O ministro, que se reuniu com o grupo de coordenação de Política Agrícola, informou que os produtores que já tiverem quitado seus débitos com os bancos terão o dinheiro do Proagro creditado diretamente em suas contas. O débito total de quase R$ 1 bilhão do governo com os produtores vinha sendo prorrogado há cerca de nove anos e até o presidente da Confederação Nacional da Agricultura (CNA), Antônio de Salvo, se surpreendeu com a medida. ‘‘Já ouvi isso mais de 10 vezes e o pagamento nunca aconteceu’’, garantiu. Ao lançar o plano de safra no ano passado, o presidente Fernando Henrique assinou decreto para o pagamento das dívidas do Proagro e agora a decisão está sendo regulamentada pelo governo.

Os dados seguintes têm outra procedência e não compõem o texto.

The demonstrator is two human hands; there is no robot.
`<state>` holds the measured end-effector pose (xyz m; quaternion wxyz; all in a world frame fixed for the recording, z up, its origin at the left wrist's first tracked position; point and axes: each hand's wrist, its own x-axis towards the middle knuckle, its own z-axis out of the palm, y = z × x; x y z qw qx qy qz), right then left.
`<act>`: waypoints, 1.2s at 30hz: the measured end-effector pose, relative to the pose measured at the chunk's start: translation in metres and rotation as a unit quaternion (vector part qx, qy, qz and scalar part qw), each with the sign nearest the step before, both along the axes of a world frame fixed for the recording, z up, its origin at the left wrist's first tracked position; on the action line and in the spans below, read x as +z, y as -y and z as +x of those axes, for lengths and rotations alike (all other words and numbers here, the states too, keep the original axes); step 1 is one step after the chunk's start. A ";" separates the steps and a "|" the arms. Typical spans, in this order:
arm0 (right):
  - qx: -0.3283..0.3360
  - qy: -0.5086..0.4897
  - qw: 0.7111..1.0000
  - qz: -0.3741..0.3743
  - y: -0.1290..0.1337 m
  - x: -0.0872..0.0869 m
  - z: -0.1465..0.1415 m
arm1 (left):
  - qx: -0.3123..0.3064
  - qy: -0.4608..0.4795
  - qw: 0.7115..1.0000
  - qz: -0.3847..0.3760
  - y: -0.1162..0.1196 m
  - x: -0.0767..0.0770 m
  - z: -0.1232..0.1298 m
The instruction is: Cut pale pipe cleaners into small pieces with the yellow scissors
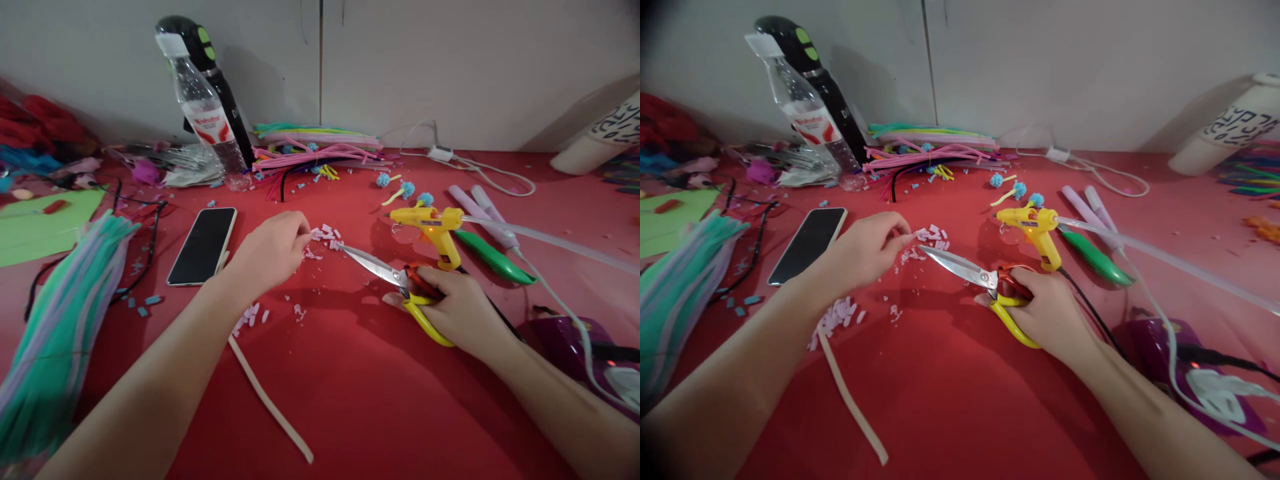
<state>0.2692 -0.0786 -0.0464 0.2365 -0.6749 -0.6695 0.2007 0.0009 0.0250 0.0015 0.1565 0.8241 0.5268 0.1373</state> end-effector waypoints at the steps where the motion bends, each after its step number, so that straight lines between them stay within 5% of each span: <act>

Prorroga Por causa da seca no Rio Grande do Sul e do excesso de chuvas no Vale do Araguaia, em Tocantins, o governo decidiu prorrogar por até dois anos o prazo de pagamento dos empréstimos de custeio feitos pelos produtores dos dois Estados. O ministro da Agricultura anunciou que o prazo de pagamento de cada produtor dependerá do valor das perdas na lavoura. O Rio Grande do Sul perdeu cerca de um milhão de toneladas e o Vale do Araguaia em torno de 92 mil toneladas de arroz irrigado. O governo autorizou a prorrogação das dívidas condicionada à vistoria feita pelas Empresas de Assistência Técnica e Extensão Rural (Emater) em cada município, onde haja declaração de calamidade pública.
Na reunião de ontem, o grupo de coordenação de Política Agrícola decidiu autorizar a prorrogação de metade da primeira parcela de pagamento do custeio agrícola de arroz do Rio Grande do Sul em razão dos indícios que o preço poderá ficar abaixo do mínimo. O ministro Arlindo Porto explicou que o valor total prorrogado é de cerca de R$ 30 milhões e deverá ser pago ao final do financiamento, em agosto. E disse que o governo continuará acompanhando o mercado para saber se há necessidade de nova prorrogação das parcelas. O total de empréstimos feitos pelos arrozeiros do Rio Grande do Sul é de R$ 209 milhões, segundo o ministro.
Proposta Porto revelou que o grupo de coordenação de Política Agrícola começou a discutir uma proposta do Banco Central de simplificação das exigências do crédito rural, e outra sugestão do Banco do Brasil de desburocratização das ações do Programa Nacional de Fortalecimento da Agricultura Familiar (Pronaf). A idéia, segundo o ministro, é de que os contratos possam ser de prazo maior que o de um ano, como é atualmente.
No caso do Pronaf, os empréstimos passariam a ter tratamento diferenciado por cultura. ‘‘Queremos emprestar mais’’, afirmou o ministro. No ano passado, os empréstimos de custeio do Pronaf foram de pouco mais de R$ 500 milhões e para a safra 1997/98 o governo destinou R$ 1 bilhão para custeio da agricultura familiar e R$ 650 milhões para investimentos. Porto informou ainda que os votos sobre o Plano de Safra irão ao CMN junto com a resolução do Banco Central que fixa as normas para os empréstimos, o que deverá permitir a liberação de recursos para o custeio já no início de julho.